EMT, a process that epithelial cells loosen adhesion ability and transdifferentiate into isolated mesenchymal cells, has a crucial role in modulation of tumor cell migration and invasion, including ESCC. Notably, in patients with advanced pathological T (T3-T4) stage and lymph node metastases, high COL11A1 expression accounted for 69.1% and 72.5% respectively. Suggesting that up-regulated COL11A1 might take part in the process of invasiveness and regional migration. Besides, in vitro assay indicated that COL11A1-knockdown cells had a lower probability of migration and invasion. Alternatively, we found that ESCC cells with inhibition of COL11A1 expressed higher levels of E-cadherin and β-catenin and lower levels of N-cadherin, vimentin, MMP2, MMP9 and slug. Together with correlation analysis and GSEA results, we conclude that COL11A1 contribute to the aggressiveness of ESCC via the EMT property. To our knowledge, being an important transcription factor, slug regulates EMT via suppressing E-cadherin expression. And slug, together with MMP2, MMP9 and c-Myc, have been well characterized as downstream targets of AKT and ERK.23-26 Ewald et al said that COL11A1 may promote bladder cancer invasiveness through PI3K/Akt and Ras/ERK signaling pathway.27 Wu et al highlighted the magnitude of COL11A1 in chemoresistance of ovarian cancer patients through increasing p-AKT expression; comparing to chemo-naive cells, chemoresistant cells exhibited stronger intensity and higher proportion of COL11A1 staining among positive cancer cells. Intriguingly, COL11A1 was also confined to cytoplasm.28 In our study, eliminating endogenous COL11A1 expression led to decreased expression of p-AKT, p-ERK and c-Myc. Above all, we infer that impacts made by cytoplasmic COL11A1 on ESCC might be mediated via EMT and AKT/ERK/c-Myc cascades. And it is reasonable to deduce that cytoplasmic COL11A1 initiate tumor progression and protection at least in part, through AKT signaling pathway.

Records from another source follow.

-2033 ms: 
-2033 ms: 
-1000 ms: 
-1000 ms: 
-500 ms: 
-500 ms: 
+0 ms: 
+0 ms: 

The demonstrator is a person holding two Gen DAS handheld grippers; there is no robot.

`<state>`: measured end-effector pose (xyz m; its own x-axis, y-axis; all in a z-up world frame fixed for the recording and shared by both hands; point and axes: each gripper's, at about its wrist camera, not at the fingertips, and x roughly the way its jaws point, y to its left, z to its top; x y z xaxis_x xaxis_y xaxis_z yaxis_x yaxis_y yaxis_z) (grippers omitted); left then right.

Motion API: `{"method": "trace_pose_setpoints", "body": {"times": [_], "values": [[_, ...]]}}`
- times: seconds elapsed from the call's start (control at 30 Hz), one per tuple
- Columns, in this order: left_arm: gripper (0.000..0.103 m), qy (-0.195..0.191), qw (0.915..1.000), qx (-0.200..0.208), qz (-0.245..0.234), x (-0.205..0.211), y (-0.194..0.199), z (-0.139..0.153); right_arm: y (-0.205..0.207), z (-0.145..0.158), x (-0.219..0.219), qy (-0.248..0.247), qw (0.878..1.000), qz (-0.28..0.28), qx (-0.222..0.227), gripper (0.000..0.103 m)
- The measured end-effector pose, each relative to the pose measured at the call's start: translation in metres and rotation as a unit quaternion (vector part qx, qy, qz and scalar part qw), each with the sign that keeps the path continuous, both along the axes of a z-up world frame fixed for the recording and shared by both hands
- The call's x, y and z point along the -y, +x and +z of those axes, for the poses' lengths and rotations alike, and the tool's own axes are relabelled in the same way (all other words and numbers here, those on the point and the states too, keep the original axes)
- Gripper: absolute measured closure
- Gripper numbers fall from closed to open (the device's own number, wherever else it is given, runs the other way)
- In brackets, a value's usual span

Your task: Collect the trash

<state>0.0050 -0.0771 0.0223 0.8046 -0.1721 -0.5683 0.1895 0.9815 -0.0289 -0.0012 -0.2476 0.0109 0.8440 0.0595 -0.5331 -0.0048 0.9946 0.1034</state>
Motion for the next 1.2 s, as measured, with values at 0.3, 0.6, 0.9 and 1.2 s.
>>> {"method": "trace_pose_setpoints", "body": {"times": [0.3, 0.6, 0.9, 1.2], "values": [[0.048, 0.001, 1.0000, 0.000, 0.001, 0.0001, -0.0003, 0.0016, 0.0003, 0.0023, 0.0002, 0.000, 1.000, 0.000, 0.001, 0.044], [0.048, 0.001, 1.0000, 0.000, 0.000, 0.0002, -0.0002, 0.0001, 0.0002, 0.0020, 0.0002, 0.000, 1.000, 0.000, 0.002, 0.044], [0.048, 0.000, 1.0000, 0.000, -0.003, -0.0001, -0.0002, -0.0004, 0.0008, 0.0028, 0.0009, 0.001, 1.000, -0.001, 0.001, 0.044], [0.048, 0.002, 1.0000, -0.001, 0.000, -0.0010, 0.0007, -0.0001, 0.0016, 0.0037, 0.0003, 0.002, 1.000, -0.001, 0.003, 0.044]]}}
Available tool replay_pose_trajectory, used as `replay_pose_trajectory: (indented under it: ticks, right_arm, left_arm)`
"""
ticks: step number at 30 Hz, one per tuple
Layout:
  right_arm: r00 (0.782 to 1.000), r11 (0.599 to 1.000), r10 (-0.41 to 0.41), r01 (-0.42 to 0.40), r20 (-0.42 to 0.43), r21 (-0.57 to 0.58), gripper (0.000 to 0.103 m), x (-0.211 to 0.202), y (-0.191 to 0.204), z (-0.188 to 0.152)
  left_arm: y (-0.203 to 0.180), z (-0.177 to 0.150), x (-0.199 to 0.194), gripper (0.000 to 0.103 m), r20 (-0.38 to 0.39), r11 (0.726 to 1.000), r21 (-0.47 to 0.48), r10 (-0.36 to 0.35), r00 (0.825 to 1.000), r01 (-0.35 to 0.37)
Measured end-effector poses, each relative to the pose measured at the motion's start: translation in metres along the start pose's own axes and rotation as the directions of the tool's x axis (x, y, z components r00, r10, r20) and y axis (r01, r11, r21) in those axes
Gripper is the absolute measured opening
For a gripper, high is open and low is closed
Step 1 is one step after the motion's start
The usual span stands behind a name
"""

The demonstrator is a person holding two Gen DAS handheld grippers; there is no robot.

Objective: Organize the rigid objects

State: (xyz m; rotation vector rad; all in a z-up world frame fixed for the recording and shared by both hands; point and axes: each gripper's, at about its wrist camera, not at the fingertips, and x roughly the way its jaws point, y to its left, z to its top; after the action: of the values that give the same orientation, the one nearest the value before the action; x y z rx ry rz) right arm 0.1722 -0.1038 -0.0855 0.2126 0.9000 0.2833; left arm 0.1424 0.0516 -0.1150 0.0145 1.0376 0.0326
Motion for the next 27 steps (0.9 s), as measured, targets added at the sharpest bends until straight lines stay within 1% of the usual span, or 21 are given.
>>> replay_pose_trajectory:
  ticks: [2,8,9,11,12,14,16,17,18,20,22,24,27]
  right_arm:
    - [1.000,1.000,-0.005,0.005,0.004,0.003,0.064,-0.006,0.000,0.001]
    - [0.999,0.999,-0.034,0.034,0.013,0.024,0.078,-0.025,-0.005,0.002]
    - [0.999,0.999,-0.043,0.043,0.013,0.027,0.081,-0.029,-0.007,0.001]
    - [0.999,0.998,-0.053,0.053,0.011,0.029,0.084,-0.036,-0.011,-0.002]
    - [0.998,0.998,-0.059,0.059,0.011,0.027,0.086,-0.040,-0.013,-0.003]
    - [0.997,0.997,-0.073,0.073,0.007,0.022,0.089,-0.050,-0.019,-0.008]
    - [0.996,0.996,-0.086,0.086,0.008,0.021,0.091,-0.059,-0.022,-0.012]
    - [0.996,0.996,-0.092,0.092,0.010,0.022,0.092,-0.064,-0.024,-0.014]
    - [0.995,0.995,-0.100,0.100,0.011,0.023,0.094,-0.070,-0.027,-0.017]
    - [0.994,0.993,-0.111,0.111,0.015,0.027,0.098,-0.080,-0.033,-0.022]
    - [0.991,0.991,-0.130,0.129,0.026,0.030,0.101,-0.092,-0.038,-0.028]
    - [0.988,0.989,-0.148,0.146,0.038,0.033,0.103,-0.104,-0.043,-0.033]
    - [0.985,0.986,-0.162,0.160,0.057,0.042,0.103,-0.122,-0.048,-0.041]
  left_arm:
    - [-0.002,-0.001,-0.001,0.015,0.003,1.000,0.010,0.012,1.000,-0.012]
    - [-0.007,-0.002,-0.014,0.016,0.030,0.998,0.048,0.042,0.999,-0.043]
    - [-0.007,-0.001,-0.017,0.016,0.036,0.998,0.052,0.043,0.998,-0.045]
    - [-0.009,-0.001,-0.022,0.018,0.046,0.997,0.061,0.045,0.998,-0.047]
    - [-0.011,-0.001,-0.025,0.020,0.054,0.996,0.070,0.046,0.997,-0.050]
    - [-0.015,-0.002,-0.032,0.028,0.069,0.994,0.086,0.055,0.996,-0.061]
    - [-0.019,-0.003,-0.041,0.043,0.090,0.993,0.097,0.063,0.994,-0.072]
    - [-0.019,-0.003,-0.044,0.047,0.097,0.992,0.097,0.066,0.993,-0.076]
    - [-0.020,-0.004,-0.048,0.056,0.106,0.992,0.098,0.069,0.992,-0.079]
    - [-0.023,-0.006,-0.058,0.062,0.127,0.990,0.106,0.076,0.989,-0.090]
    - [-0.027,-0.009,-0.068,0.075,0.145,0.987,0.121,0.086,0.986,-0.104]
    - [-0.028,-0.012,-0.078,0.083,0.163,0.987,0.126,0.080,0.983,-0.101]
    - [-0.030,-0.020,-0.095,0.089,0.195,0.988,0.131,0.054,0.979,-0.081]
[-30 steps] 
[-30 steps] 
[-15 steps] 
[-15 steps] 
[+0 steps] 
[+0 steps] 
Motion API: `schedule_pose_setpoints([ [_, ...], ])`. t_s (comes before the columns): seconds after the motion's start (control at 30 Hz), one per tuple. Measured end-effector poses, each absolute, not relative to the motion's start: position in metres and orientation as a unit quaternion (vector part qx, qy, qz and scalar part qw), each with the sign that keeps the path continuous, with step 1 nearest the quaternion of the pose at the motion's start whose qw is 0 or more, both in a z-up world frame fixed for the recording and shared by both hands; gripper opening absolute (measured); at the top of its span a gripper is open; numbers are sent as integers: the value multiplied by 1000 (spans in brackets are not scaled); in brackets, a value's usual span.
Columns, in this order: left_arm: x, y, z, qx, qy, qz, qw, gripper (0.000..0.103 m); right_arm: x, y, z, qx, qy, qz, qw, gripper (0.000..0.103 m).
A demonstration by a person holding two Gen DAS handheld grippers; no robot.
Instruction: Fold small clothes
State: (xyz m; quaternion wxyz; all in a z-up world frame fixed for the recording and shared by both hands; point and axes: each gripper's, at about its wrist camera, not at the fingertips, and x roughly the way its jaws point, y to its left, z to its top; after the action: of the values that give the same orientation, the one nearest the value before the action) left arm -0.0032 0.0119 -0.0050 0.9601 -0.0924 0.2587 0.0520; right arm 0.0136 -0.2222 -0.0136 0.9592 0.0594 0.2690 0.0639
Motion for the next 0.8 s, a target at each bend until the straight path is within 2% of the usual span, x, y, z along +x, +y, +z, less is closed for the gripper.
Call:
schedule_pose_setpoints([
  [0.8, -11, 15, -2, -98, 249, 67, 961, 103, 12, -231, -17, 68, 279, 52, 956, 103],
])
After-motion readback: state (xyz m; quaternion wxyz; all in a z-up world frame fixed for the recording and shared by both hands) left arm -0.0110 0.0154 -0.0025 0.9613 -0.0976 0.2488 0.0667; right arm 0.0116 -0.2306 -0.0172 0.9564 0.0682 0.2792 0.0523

GO analysis annotated “endoplasmic reticulum”, GSEA and KEGG enriched in “translation” and “ribosome”, these results gave evidence for COL11A1 cytoplasm localization and its role in intracellular signal transduction, protein synthesis and processing. KEGG analysis also revealed the connection between COL11A1 and human papillomavirus infection — a controversial risk factor of ESCC.2
In summary, our results illuminate that COL11A1 helps regulate malignant biological behavior and shows potential as a promising outcome predictor and therapeutic target in ESCC.
Funding Statement
This work was supported by the Key Scientific Research Project of Chongqing Municipal Bureau of Health (2012-1-015).
Disclosure of potential conflicts of interest
No potential conflicts of interest were disclosed.